Is your web analytics solution causing duplicate content?

Analytics, SEO September 10th, 2008

Duplicate content is a pervasive problem for a lot of websites, and can be difficult to understand for the average webmaster. Recently, I’ve come across problems caused by a couple of big name web analytics packages.

The issue stems from the use of various URL parameters to track a visitor’s session on a website. This is slightly different to the old session ID parameter problem, in that it doesn’t create quite as many duplicate pages; but it is important nonetheless.

I’ll work through a couple of examples of this; firstly I’ll look at Omniture’s SiteCatalyst product, using Channel 4‘s website as a guinea pig. SiteCatalyst’s tracking code appears in a URL as intcmp, which stands for ‘Internal Campaign’, and can be identified quickly in the SERPs using a search like this:

Search results page for Channel 4

As you can see from the snapshot above, there are nearly 10,000 results with this parameter added to the URL. If you visit any of these URLs you can delete the ‘?intcmp=blah’ section and get exactly the same page. Internal campaigns come and go, and as the campaign disappears, the link to the campaign disappears, but leaves behind an extra URL that the content can be accessed from.

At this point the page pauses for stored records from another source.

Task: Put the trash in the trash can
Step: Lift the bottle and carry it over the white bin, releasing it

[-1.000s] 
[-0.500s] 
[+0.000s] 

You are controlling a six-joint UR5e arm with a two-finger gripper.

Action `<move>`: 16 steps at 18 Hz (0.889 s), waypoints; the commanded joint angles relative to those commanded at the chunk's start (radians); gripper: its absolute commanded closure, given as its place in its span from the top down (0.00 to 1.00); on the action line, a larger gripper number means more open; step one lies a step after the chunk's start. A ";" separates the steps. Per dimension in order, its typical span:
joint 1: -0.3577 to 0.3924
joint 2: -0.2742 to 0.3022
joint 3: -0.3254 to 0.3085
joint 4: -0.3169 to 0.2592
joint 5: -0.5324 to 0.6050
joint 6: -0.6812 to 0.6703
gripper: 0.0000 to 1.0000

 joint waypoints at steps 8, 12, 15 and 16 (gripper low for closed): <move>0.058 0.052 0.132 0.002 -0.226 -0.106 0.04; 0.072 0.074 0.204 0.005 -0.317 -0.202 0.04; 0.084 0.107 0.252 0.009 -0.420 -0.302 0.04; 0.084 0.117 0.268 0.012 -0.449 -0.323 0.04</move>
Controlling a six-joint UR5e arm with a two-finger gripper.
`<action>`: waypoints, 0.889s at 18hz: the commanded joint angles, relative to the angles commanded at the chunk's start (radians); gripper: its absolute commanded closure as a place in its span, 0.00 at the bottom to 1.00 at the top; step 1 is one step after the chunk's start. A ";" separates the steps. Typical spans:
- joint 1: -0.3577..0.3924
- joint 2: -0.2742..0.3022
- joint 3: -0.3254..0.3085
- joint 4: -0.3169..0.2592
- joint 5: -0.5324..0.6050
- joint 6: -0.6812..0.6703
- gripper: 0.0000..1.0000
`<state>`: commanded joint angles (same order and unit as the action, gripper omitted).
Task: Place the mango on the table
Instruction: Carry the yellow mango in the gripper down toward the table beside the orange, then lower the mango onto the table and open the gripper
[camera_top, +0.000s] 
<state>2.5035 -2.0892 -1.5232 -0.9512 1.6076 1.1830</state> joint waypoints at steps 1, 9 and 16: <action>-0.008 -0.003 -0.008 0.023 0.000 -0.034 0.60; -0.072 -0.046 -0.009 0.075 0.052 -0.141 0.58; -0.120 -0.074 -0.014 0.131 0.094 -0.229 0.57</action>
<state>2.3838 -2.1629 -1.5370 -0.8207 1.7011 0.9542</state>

A nice example for Channel 4 is this Internal campaign URL:

  • http://www.channel4.com/bigbrother/?intcmp=homepage_flash (PageRank 3)

Clearly this link was indexed through a Flash based link on the home page. When this link disappears from the home page, it leaves this URL behind, sapping authority and causing duplicate content from the original page:

  • http://www.channel4.com/bigbrother/ (PageRank 6)

Now moving on to the second culprit, WebTrends, there is a very similar issue here. This time the nasty campaign parameter is WT.[something] – this is broken down in the following image:

This time the chosen victim is a site called LuxuryLink – let’s take a look at the SERP:

LuxuryLink search results

Again, a couple of examples from this – the tracked version:

  • http://www.luxurylink.com/LL/home_win_trip.php?WT.ac=MOENON03 (PageRank 5)

And the untracked:

  • http://www.luxurylink.com/LL/home_win_trip.php (PageRank 4)

So this time the tracked URL has actually gathered more authority than the non-tracked version, but still the page’s authority is being split and duplicate content is created again.

How to fix it

Now this is not necessarily the fault of the web analytics companies, and definitely not the webmasters. There are many reasons why URL parameter tracking needs to be employed, especially in large companies where the split between the marketing team and the web development team is too pronounced to be able to implement HTML code changes with ease.

However the ideal solution is generally to use a combination of on-page JavaScript and browser session cookies in order to track visitors to your site. This doesn’t interfere with your URLs – remember, cool URIs don’t change!

If that is not possible for whatever reason (or if it is and you have URLs with the parameters above indexed in Google), use your robots.txt file, and use it wisely. I’d always recommend using Google Webmaster Central’s robots.txt syntax checking tool before implementing any major changes to your robots.txt file, but these rules should clear out the duplicate URLs:

Omniture:

User-agent: *
Disallow: /*intcmp=

WebTrends:

User-agent: *
Disallow: /*wt.*

2 Responses to “Is your web analytics solution causing duplicate content?”

  1. smeyler Says:

    Thanks for the post. We see this same problem repeatedly with clients using HBX, Omniture, and WebTrends. We typically 301 these if and when they show up, but it is a pain. We would rather avoid them.

    Your instructions, however, to use the robots.txt file seems like it would preclude Google, et al from following any link that included this parameter (which might be multiple links on any given page). Am I missing something?

  2. rob Says:

    Yes the robots.txt file solution *would* block search engines from indexing the pages that include those parameters. It’s not the ideal solution, but quite often these things are far down developers’ to-do lists, so sometimes a compromise is the best short term solution.

    Unless *all* of your URLs contain these parameters, it’s generally preferable to have these pages eliminated from the index to having them cause massive duplicate content.